All of this struck me as both amusing and sad because of a book I was reading at the time. The book, Postcards from the Brain Museum by Brian Burrell, chronicles the history of neuroscience in the context of our search for greatness (as well as criminality, idiocy, and inferiority.) It tells how scientists spent most of the 19th century collecting human brains from geniuses, criminals, and the poor to try to understand why some people demonstrate remarkable abilities while others flounder and fail.

It is a sad and sordid history. At first, some believed that the sheer size or weight of one’s brain predicted greatness, so that large brains were capable of better thinking. Since women’s brains (like the rest of their bodies) were on average smaller than those of their male counterparts, this provided a perfect explanation for their intellectual inferiority. Later, when the link between brain volume and intelligence was debunked, scientists suggested that the amount of folding on the brain’s surface was the marker of a brilliant brain. The more convolutions on the surface, the smarter the individual. Other scientists identified specific fissures that they deemed inferior, as they were supposedly found more often in apes and women. These lines of research would be used to justify racial and gender stereotypes and give rise to the practice of eugenics in the first half of the 20th century.

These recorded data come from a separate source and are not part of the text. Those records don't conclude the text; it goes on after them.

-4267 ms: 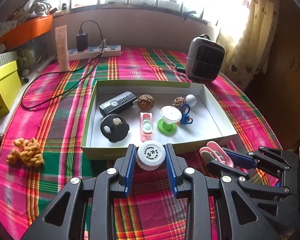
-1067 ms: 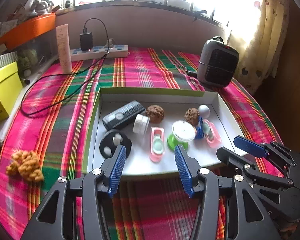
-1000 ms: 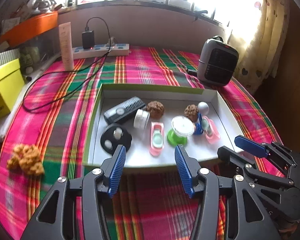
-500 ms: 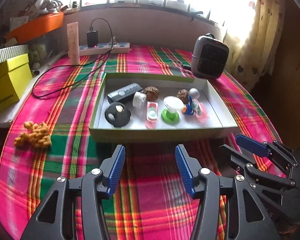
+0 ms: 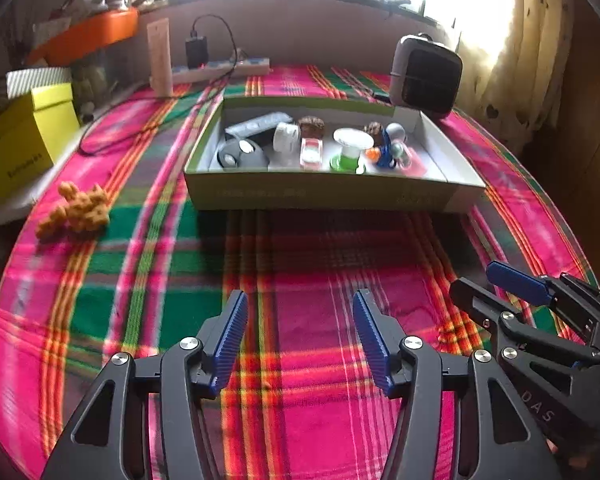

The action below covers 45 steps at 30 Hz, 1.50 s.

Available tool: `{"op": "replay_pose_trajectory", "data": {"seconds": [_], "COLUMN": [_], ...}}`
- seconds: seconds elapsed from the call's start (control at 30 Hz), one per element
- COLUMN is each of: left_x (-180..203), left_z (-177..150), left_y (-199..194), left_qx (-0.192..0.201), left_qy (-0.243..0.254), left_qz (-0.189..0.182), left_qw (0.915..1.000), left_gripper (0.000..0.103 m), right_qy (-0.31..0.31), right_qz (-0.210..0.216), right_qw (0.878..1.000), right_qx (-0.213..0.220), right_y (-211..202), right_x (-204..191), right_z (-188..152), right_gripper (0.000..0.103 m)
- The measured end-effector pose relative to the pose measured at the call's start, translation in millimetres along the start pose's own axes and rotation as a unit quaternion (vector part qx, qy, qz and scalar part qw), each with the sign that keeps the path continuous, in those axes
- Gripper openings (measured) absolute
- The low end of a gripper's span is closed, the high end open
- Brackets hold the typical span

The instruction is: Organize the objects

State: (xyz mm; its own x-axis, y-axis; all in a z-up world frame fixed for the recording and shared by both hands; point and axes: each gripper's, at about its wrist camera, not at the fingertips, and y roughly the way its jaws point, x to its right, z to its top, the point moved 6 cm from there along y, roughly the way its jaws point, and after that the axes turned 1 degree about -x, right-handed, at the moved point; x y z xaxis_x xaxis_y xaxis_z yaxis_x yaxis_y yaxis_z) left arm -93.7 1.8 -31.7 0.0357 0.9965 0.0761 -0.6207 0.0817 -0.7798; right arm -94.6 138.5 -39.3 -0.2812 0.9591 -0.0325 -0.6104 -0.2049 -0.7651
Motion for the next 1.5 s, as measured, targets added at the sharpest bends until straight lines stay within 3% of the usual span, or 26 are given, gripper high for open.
{"op": "replay_pose_trajectory", "data": {"seconds": [0.4, 0.53, 0.67, 1.5], "left_x": [3.9, 8.2, 5.9, 6.2], "left_z": [-7.0, -9.9, -10.4, -10.8], "left_y": [1.8, 1.9, 1.6, 1.4], "left_qx": [0.010, 0.023, 0.030, 0.031], "left_qy": [0.009, 0.025, 0.018, 0.019], "left_qz": [0.017, 0.040, 0.034, 0.035], "left_qw": [0.9998, 0.9986, 0.9988, 0.9988], "left_gripper": [0.057, 0.058, 0.060, 0.060], "right_qy": [0.000, 0.003, 0.008, 0.008], "right_qz": [-0.022, -0.025, -0.026, -0.028], "right_qw": [1.000, 1.000, 1.000, 0.999], "right_qx": [0.006, 0.011, 0.013, 0.019], "right_y": [-3.2, -3.5, -3.3, -4.0], "right_x": [2.6, 2.9, 4.7, 3.2], "right_z": [-7.3, -7.8, -8.0, -9.1], "right_gripper": [0.043, 0.045, 0.052, 0.054]}}
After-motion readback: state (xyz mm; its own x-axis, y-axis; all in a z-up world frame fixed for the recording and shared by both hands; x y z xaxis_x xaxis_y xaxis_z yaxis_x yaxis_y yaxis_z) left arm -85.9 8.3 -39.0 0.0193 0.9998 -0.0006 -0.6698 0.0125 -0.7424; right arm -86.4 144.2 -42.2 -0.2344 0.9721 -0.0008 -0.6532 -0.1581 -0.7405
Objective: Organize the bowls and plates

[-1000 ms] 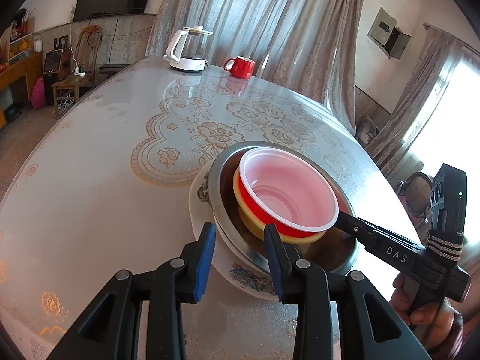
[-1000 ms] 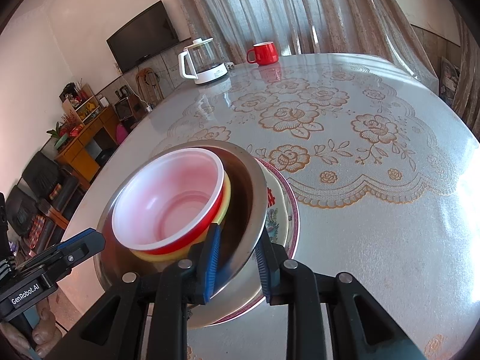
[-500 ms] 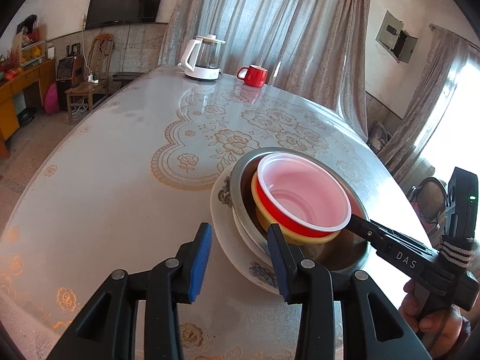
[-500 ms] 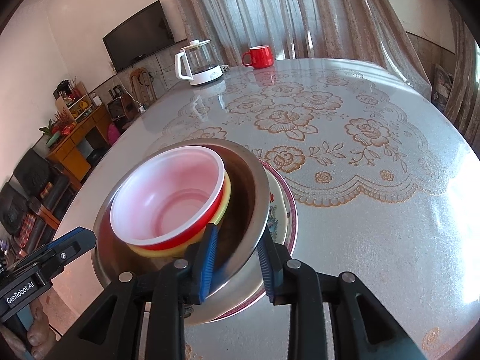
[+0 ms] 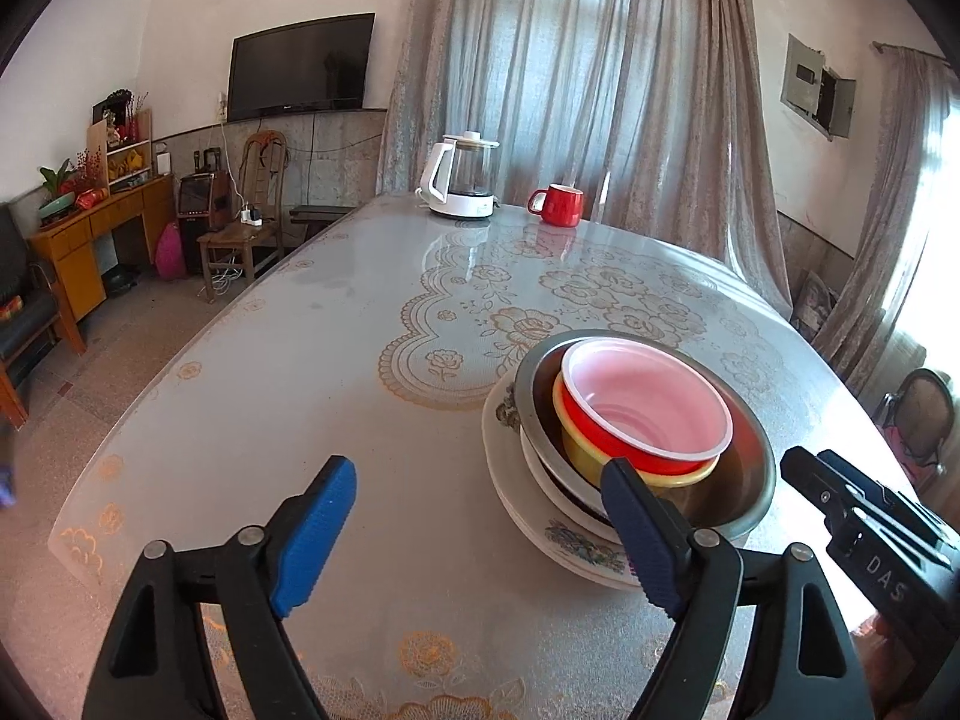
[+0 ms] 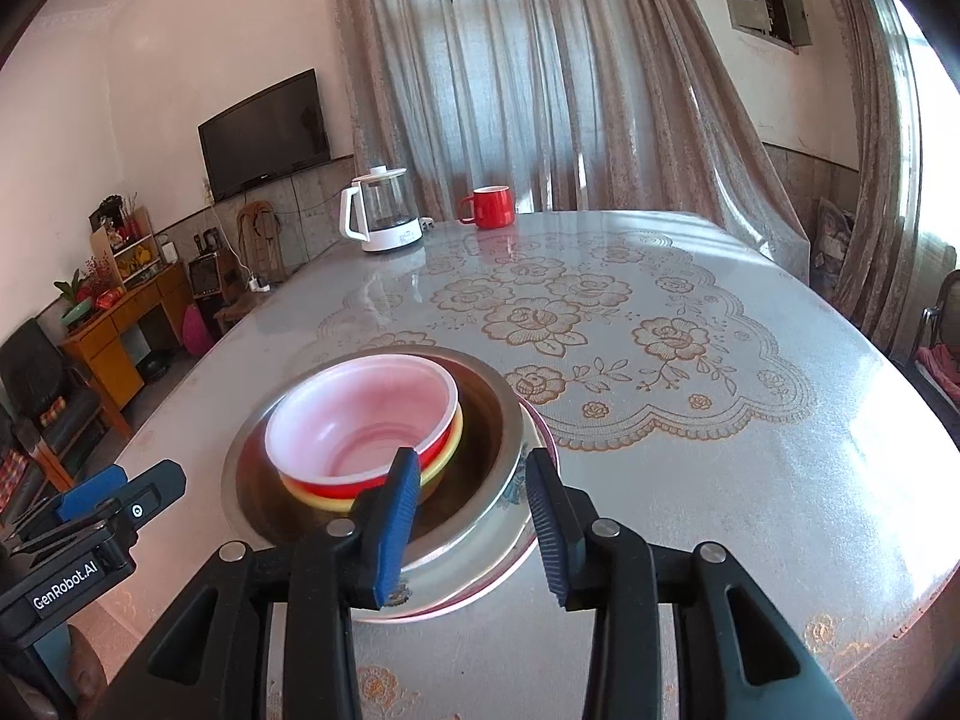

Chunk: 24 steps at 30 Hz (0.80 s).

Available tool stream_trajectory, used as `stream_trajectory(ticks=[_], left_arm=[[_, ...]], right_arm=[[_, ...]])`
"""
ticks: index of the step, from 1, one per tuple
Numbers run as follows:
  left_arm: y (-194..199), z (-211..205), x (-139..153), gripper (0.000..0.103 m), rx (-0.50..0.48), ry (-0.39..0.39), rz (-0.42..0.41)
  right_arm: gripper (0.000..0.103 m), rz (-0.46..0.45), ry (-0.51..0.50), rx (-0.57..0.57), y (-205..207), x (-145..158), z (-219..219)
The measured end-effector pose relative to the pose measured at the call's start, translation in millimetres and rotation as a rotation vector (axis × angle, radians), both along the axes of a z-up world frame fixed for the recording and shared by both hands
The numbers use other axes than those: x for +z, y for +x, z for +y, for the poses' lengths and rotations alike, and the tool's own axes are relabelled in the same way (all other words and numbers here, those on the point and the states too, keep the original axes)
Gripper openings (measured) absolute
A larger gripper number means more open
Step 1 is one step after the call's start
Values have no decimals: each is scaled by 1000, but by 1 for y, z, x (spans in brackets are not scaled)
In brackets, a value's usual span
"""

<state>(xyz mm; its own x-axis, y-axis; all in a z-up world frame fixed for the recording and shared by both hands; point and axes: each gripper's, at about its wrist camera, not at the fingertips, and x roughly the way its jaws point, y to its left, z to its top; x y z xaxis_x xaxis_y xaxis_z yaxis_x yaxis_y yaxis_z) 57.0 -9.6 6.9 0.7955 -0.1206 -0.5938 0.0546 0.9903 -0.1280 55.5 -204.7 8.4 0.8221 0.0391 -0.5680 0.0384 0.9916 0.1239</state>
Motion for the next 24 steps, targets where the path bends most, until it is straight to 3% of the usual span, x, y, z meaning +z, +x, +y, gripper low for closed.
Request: stream_trajectory(ticks=[5,24], left_arm=[[-6,-7,0,97,5,26,-9],[-12,-14,-2,99,-6,44,-8]], right_arm=[[37,47,-13,7,-9,-17,9],[37,-1,-65,0,-19,-13,20]])
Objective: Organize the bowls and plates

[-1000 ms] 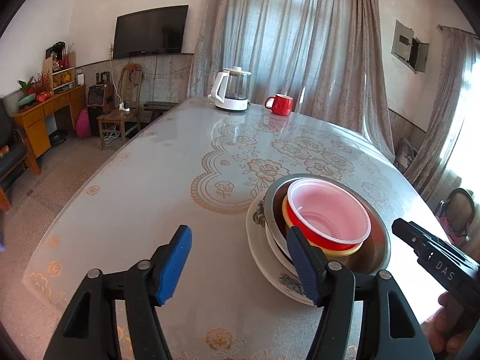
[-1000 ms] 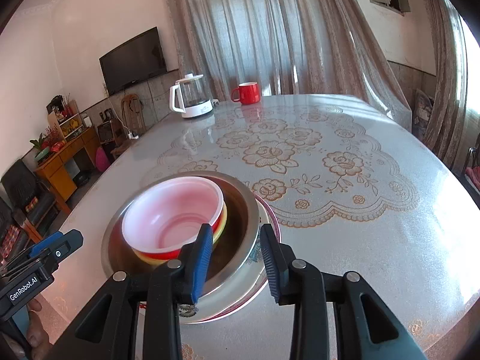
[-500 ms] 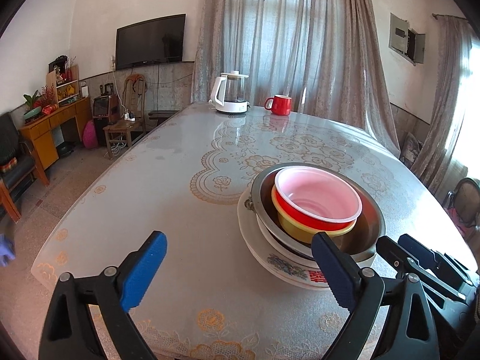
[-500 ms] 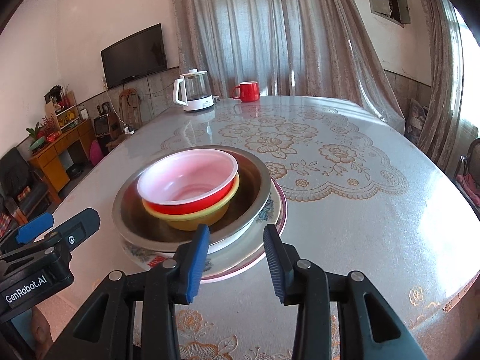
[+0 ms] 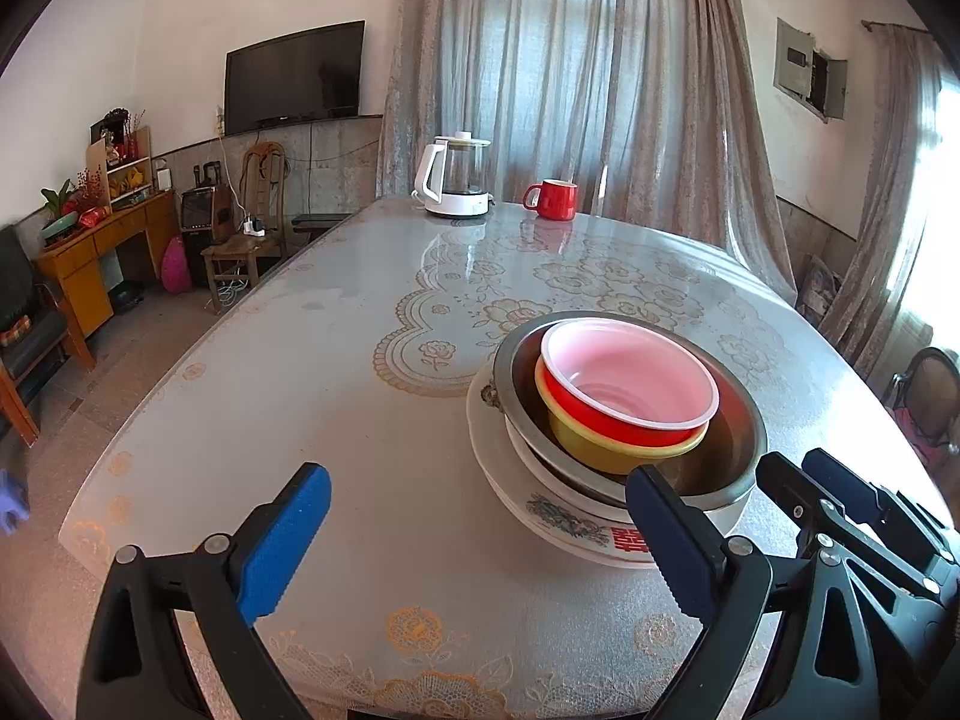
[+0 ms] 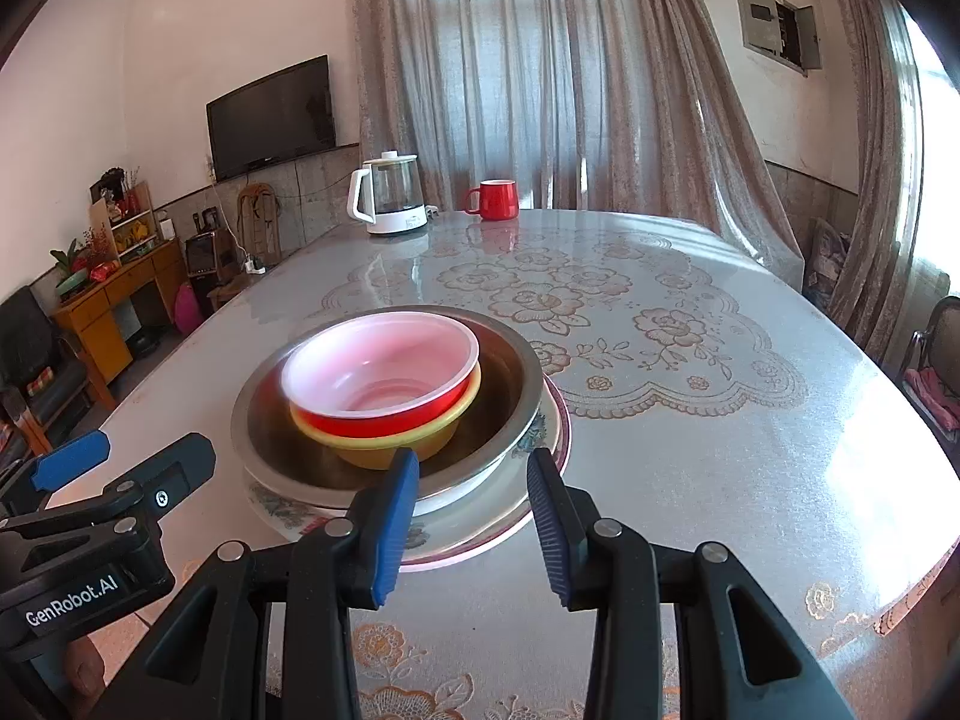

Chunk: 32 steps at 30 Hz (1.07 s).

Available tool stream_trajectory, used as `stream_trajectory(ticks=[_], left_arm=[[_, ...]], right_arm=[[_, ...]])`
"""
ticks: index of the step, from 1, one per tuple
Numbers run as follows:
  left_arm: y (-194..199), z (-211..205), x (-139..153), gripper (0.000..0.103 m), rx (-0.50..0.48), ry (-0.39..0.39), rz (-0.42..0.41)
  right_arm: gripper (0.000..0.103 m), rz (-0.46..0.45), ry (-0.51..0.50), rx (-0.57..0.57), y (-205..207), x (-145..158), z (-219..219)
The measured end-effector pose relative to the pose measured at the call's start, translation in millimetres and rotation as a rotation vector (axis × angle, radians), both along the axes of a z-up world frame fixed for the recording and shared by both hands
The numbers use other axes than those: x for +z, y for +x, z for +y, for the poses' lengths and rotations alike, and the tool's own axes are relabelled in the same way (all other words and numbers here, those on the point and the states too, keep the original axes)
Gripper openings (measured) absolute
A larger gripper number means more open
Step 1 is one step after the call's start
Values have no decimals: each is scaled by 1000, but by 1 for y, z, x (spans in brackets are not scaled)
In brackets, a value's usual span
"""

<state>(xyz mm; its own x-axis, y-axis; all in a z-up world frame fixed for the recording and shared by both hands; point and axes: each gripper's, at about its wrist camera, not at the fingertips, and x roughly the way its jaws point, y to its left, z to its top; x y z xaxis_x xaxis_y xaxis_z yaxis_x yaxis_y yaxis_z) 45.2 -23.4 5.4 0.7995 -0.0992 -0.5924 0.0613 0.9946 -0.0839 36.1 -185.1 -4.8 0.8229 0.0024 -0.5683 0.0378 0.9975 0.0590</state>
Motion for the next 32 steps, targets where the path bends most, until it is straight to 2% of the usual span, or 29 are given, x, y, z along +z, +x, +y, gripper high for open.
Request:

The peer review process and established statistical methods ensure that today’s science is more legitimate than it was in centuries past. But neuroimaging has allowed us to probe the living brain to a degree heretofore unimagined. With it, scientists amass enormous amounts of data that strain our standard statistical techniques and challenge our ability to distinguish between profound, universal discoveries and those idiosyncratic to our subject sample or functionally irrelevant. We still don’t know whether ‘bigger is better’ nor understand the source or functional consequences of individual differences in the size and shape of brain regions. Certainly we don’t know enough to look at a person’s brain and guess with accuracy how smart they are, how good they are, or, yes, even how many friends they have.

Just look at this graph from the Nature Neuroscience paper plotting amygdala volume on the horizontal axis and social network size on the vertical axis:

The figure above shows each subject as a black dot (for younger participants) or a gray triangle (for older ones). The diagonal line shows a mathematical correlation between amygdala volume and social network size, but look at how many dots and triangles lie away from the line. For the same amygdala volume (say, 3 cubic mm), there are dots that lie far above the line and others that lie far below it. No one looking at this figure can say that amygdala size determines one’s sociability. Perhaps it plays some small role, sure. But we are not slaves to our amygdala volumes, just like we’re not slaves to our overall brain size, our fissural patterns or cerebral convolutions. Our abilities and thoughts do come from our brains, but we have to keep in mind that those brains are far more complex than we can fathom. Who you are can never be reduced to a list of measured volumes. It’s important that we remember that, and that we never return to those days of ‘mine’s bigger than yours.’